[10] Duran Duran, ‘Notorious’

Our budding Lester Bangs in the backseat admits, “I liked David Bowie better.” And, well, that’s the sane response, isn’t it? She does clap along to the first few bars, but interest soon wanes as if we’re acting out Duran Duran’s career in microcosm. Five minutes later they’re releasing Public Enemy covers and Junior is into Suede.

This is where Duran Duran put their “We want to sound like Chic crossed with the Sex Pistols” money where their mouth was, and came out sounding like, erm, Hipsway. But credit where it’s due, it has some funk and a nicely rearranged ‘Union Of The Snake’ chorus, and full marks for actually trying. With Andy Taylor jettisoned, they no longer needed to pull shoddy rock shapes and could get on with working that groove.

It’s just a pity no one cared anymore.

Don’t monkey with my business:

[9] Duran Duran, ‘The Reflex’

While Frankie and Wham! were carving up the UK, Duran Duran were perfumed, whacked-out, be-mulleted Kings of the World. Cash and supermodels dripping off them like sweat from Le Bon’s podgy face. Total UK chart domination seemed to elude them, this being only their second and last No.1 single, but of course they provoked scenes of hysteria not seen since you-know-who.

I was one of those quieter, male Duranies. Bought this single on poster bag 7”, admired by the boys on the lift home from school. It was only when you hit 13 that Duran Duran became hopelessly naff. I stayed bewilderingly faithful, achingly cool though I was, until they slipped off my radar ten years ago.
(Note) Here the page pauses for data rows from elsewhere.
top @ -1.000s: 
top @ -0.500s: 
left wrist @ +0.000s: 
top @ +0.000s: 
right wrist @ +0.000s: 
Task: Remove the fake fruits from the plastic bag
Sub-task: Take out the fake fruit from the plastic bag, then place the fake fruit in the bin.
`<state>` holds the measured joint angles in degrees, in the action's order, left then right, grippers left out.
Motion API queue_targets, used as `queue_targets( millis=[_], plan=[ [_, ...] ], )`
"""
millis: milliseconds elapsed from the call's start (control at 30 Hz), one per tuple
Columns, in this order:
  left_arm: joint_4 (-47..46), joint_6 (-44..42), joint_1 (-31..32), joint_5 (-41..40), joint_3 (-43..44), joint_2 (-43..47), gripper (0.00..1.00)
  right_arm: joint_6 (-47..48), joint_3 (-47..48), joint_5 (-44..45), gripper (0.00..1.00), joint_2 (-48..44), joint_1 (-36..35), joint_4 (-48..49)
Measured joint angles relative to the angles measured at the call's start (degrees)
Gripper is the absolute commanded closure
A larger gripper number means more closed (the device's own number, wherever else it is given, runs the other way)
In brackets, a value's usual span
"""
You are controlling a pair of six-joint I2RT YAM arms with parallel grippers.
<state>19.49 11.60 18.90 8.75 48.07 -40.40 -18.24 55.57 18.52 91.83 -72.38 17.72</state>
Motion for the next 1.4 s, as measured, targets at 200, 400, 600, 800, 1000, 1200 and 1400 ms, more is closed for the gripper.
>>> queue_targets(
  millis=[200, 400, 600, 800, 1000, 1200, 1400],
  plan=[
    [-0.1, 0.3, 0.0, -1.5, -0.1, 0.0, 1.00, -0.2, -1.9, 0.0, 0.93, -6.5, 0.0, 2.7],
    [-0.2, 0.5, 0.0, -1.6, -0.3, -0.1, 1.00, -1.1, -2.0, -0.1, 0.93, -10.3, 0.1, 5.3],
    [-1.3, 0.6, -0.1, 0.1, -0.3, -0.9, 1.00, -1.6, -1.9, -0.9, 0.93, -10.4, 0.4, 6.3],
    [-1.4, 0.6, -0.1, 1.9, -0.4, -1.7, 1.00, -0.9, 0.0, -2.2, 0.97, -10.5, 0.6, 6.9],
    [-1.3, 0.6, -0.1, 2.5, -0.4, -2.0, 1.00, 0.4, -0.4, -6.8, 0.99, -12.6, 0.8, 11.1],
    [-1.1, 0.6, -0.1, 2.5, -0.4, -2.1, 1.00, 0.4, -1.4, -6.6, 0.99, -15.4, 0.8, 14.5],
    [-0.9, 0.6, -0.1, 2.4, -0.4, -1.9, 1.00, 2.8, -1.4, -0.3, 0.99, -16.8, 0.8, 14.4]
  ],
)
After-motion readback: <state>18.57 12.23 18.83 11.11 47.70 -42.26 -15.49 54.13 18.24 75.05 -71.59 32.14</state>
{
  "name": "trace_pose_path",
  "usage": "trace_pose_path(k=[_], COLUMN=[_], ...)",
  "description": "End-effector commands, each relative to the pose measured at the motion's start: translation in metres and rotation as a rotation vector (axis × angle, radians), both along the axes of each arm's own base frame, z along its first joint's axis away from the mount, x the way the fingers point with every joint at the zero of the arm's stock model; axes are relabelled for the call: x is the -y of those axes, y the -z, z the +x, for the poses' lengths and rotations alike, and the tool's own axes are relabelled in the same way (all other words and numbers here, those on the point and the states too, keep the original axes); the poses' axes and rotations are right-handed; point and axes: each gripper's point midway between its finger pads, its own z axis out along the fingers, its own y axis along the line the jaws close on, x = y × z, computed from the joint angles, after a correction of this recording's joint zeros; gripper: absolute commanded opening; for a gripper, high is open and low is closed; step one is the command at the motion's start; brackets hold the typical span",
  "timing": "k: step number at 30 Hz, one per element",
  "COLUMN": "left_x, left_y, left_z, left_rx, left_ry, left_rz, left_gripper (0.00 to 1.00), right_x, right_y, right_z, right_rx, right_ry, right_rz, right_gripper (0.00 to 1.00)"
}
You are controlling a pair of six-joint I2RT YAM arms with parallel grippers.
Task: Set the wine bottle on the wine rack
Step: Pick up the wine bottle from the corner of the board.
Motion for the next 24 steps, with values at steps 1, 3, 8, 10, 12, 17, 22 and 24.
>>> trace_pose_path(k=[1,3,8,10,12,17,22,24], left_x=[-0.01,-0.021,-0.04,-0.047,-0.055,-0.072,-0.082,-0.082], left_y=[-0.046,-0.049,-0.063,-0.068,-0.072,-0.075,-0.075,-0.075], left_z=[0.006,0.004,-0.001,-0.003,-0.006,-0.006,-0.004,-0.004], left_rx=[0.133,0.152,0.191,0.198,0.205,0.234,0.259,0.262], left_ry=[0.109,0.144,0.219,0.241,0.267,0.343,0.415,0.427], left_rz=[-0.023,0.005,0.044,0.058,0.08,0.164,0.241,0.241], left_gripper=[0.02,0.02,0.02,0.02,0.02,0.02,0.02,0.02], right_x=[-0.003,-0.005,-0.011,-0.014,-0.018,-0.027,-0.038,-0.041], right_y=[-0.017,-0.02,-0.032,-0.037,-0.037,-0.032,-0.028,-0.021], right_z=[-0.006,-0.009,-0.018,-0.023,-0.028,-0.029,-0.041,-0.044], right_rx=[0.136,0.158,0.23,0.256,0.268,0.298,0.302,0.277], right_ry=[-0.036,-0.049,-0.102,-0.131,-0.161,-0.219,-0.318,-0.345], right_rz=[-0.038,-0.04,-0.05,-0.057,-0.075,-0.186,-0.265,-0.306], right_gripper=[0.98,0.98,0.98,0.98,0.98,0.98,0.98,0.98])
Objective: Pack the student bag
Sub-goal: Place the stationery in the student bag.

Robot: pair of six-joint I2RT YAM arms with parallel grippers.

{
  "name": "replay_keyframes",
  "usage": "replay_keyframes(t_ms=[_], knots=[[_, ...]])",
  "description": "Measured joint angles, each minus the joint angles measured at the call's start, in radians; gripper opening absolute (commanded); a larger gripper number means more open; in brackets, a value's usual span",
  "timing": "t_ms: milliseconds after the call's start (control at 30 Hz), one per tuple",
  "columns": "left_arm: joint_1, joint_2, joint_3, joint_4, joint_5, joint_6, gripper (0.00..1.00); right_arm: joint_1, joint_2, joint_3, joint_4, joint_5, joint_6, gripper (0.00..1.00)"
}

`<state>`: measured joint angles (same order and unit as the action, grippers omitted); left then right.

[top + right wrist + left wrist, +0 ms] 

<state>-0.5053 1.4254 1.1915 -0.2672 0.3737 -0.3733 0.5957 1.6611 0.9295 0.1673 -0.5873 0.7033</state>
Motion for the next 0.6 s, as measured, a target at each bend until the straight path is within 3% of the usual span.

The best bit of this song is obviously Andy Taylor’s processed burps in the middle section. It’s the only part that makes sense in the lyrical sea of nonsense. They tried to convince us that Taylor was saying “yeah”, but where’s the fun in that?

Junior is an aficionado of the belch, a burping connoisseur. None were forthcoming this morning as she’d obstinately foregone breakfast, so she contented herself with leaning forwards over the side of the inflatable, trying to give her parents the fear. The only time she paid attention was when the “ta la la la”s came in at the start. The moment Le Bon opened his mouth, she dived for cover.

That’s your lot, Duranies. God knows what happened to ‘Wild Boys’.

[13] Duran Duran, ‘Skin Trade’

Like a typical Duranie of the period, Junior was indifferent to this. There was a brief slapping of the thighs at the start, yet attention soon turned to the socks. So, what made the fans desert in their droves? I don’t think it’s a bad record even now, but it was the first to miss the Top 10 in years. Maybe it’s because it had an almost intelligible lyric.

Arcadia and the Power Station diluted the fanbase and the preceding single ‘Notorious’ scraped to No.7 on comeback power alone. A-ha had nicked the girls and the CD age had come and populated the chart’s upper reaches with the more ‘serious’ artists. The biggest bands in the country were now Dire Straits and U2. Duran Duran’s fabled mix of the Sex Pistols and Chic – without the Sex Pistols and the disco joy – wasn’t cutting the ice.

So, Simon, we’ve explained the reason for this strange behaviour. Perhaps you shouldn’t have allowed all those Taylors to jump ship, and then replaced them with AMERICANS.